Family History: What Am I Going to Do with all This Old Heirloom Clothing?
Some old clothes probably aren’t worth keeping. Later I think we will discuss what it is that makes old clothing, heirloom clothing. What about your Great Grandfather’s World War I Uniform? It could be donated to the Veteran’s Administration. I know our local Veteran’s Cemetery has a display with uniforms from the various wars. A museum might be interested. It has been in the family for so long and we do know who wore it. We even have photographs of him wearing it. His comb was still in the pocket. I think we will keep Grandpa’s uniform in the family. I am going to put it in a shadow box for display along with his medals and some photographs. That will be the subject for a future post.
I have discovered quite a few items of old heirloom clothing in our family history boxes. (At least someone thought they were heirloom.) We have my some of my Dad’s baby clothes and his blanket. There are baby dresses belonging to my Grandfather and and a great uncle. There is even a partially finished dress my Grandma was making for my uncle before he was born. (Yes, my Grandma “Hattie, the unfinisher”,but that is another story!) Then he was a boy instead of the girl she had been hoping for. I guess somewhere between the two generations it became improper to put a boy in a dress. I’m not sure what I’m going to do with that one.

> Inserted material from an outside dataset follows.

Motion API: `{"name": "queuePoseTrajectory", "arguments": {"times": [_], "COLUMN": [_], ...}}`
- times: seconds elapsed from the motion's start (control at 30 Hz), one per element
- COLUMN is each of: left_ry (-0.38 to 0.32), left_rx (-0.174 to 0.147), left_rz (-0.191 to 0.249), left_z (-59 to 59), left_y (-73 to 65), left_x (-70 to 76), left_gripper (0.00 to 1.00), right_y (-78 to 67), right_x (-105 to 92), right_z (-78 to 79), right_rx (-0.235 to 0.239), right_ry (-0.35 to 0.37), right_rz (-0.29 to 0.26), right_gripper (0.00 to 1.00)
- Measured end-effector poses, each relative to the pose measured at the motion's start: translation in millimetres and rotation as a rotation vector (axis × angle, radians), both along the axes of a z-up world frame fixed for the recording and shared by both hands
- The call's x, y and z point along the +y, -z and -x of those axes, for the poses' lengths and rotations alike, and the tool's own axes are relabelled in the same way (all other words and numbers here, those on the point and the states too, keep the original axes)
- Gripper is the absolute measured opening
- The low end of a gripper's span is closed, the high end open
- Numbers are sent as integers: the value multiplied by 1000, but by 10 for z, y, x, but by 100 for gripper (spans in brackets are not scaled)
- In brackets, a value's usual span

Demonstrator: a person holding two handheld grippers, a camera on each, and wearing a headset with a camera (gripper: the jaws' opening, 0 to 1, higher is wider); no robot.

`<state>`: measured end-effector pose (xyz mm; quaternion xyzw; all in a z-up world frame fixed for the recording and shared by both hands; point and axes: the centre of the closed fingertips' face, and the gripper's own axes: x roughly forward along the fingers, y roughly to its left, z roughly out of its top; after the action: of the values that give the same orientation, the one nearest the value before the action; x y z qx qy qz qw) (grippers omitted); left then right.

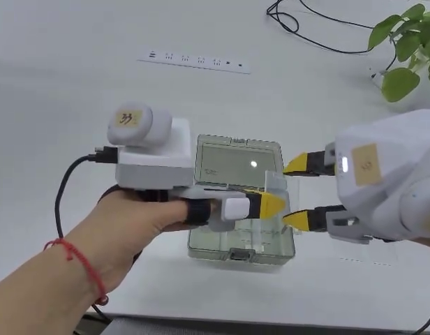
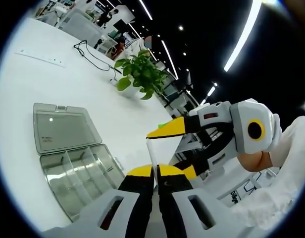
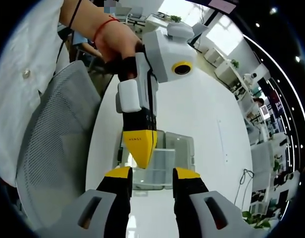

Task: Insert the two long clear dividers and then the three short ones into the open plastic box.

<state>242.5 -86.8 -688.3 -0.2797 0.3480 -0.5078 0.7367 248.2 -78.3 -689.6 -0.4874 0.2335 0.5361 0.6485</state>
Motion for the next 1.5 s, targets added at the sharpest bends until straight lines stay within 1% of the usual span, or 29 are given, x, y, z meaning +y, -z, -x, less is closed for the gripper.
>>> {"name": "queuePoseTrajectory", "arguments": {"times": [0.03, 0.07, 0.13, 0.2, 0.23, 0.27, 0.3, 0.33, 0.37, 0.4, 0.43, 0.5, 0.53, 0.57, 0.6, 0.63, 0.67, 0.7, 0.73, 0.8, 0.87, 0.93, 0.97, 1.03, 1.07, 1.1, 1.37, 1.47, 1.5], "left_ry": [1, 3, 4, 10, 20, 28, 44, 55, 72, 88, 103, 141, 160, 174, 192, 202, 213, 223, 240, 259, 278, 285, 291, 295, 296, 302, 308, 314, 313], "left_rx": [-7, -16, -24, -43, -66, -78, -102, -115, -141, -169, -194, -252, -287, -298, -333, -353, -383, -398, -423, -457, -480, -486, -498, -512, -514, -520, -540, -562, -563], "left_rz": [7, -13, -5, -12, -28, -29, -29, -34, -40, -46, -49, -67, -74, -80, -84, -83, -80, -81, -79, -80, -84, -73, -67, -61, -60, -59, -60, -66, -67], "left_z": [2, 3, -1, -9, -13, -8, 5, 16, 26, 36, 50, 80, 83, 96, 109, 119, 123, 134, 148, 154, 160, 155, 155, 150, 150, 152, 136, 136, 135], "left_y": [-15, 13, 3, 18, 39, 41, 38, 42, 45, 45, 41, 50, 59, 66, 60, 50, 35, 32, 23, 15, 11, -13, -31, -48, -50, -53, -30, -21, -19], "left_x": [-3, 8, 4, 21, 40, 46, 56, 66, 75, 83, 87, 102, 112, 121, 133, 139, 151, 163, 176, 195, 220, 238, 243, 251, 253, 259, 290, 296, 299], "left_gripper": [0, 0, 0, 0, 0, 0, 0, 0, 0, 0, 0, 0, 0, 0, 0, 0, 0, 0, 0, 0, 0, 0, 0, 0, 0, 0, 0, 0, 0], "right_y": [2, -4, -12, -51, -69, -89, -124, -140, -153, -165, -170, -177, -178, -186, -187, -187, -177, -171, -161, -153, -153, -162, -166, -163, -159, -159, -94, -98, -96], "right_x": [-1, 2, -2, 17, 15, 14, 19, 19, 22, 30, 35, 39, 41, 51, 65, 74, 82, 91, 107, 130, 157, 204, 215, 250, 265, 289, 324, 342, 345], "right_z": [-3, -14, -26, -32, -20, -30, -47, -47, -41, -24, -15, -59, -61, -50, -39, -31, -16, 6, 32, 55, 71, 81, 75, 96, 105, 133, 183, 198, 197], "right_rx": [1, -2, 5, 32, 75, 92, 124, 153, 188, 245, 284, 337, 380, 413, 455, 481, 518, 545, 576, 605, 627, 648, 655, 667, 670, 671, 683, 683, 680], "right_ry": [1, 4, 11, 30, 51, 61, 78, 87, 93, 99, 103, 116, 115, 117, 112, 110, 106, 97, 80, 64, 46, 35, 12, -2, -10, -32, -69, -79, -81], "right_rz": [0, -4, -10, -54, -82, -101, -138, -158, -180, -210, -230, -274, -293, -305, -323, -332, -341, -346, -354, -358, -358, -363, -363, -361, -358, -355, -339, -343, -343], "right_gripper": [34, 33, 33, 36, 36, 36, 36, 36, 35, 34, 33, 31, 30, 28, 27, 27, 26, 25, 24, 24, 21, 20, 19, 16, 15, 15, 4, 3, 3]}}
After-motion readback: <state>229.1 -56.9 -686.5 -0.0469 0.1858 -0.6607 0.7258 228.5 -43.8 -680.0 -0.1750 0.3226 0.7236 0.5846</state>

I think I will start with one of the more recent clothing articles. My daughter’s christening dress. My Mom made it for me when I was expecting my first baby. I ended up having a boy so the dress wasn’t used for a long time. We did put it on him once though and he threw a screaming fit. Apparently he knew it wasn’t right for him even at the age of 6 weeks. Anyway we saved the dress. Finally, 10 years later, my fourth baby was a girl. I finally had someone to wear the dress! I had pretty much given up and decided I simply did not know how to make a girl. In spite of an ultra-sound, she was a complete surprise. The Dr. said “It’s a girl!” and I replied “Are you sure? Let me look at that!”
It would take a long shadow box to display it. My Mom did a great job making it. It is beautiful little dress. She made a christening dress for each of her Granddaughters. She also used to love to make porcelain dolls. I wish I had one to represent each of my babies, but she left this world before either of us were finished. I’m going to dress the one baby doll she made me in the christening dress.
I have a wooden doll cradle that my mother-in-law gave my daughter for Christmas one year. The doll will look nice in that cradle propped up with a crocheted baby afghan and laying on the baby blanket that my Mom saved from when I was a baby.
Doesn’t she look pretty? Sadly, she actually has a lot more hair than my baby girl did! If you display any heirloom clothing like this be sure and seal the wooden cradle to keep acids from migrating to the fabric. Also do not put heirloom clothing on a vinyl or plastic doll. The acids will eventually yellow and weaken the fabric of the clothing. In fact, given enough time a vinyl doll will decay and become sticky. This doll is porcelain with a fabric body.
I really like her laying on the bed. Nice, if you have a guest room that almost never gets used (mine is used frequently) and if you don’t have children around to play with her. I have grandchildren and a husband, and I know my husband won’t want to be bothered with carefully removing this doll from the bed every night. So, she will remain in her little cradle, on a small round table, in the corner of my bedroom for now.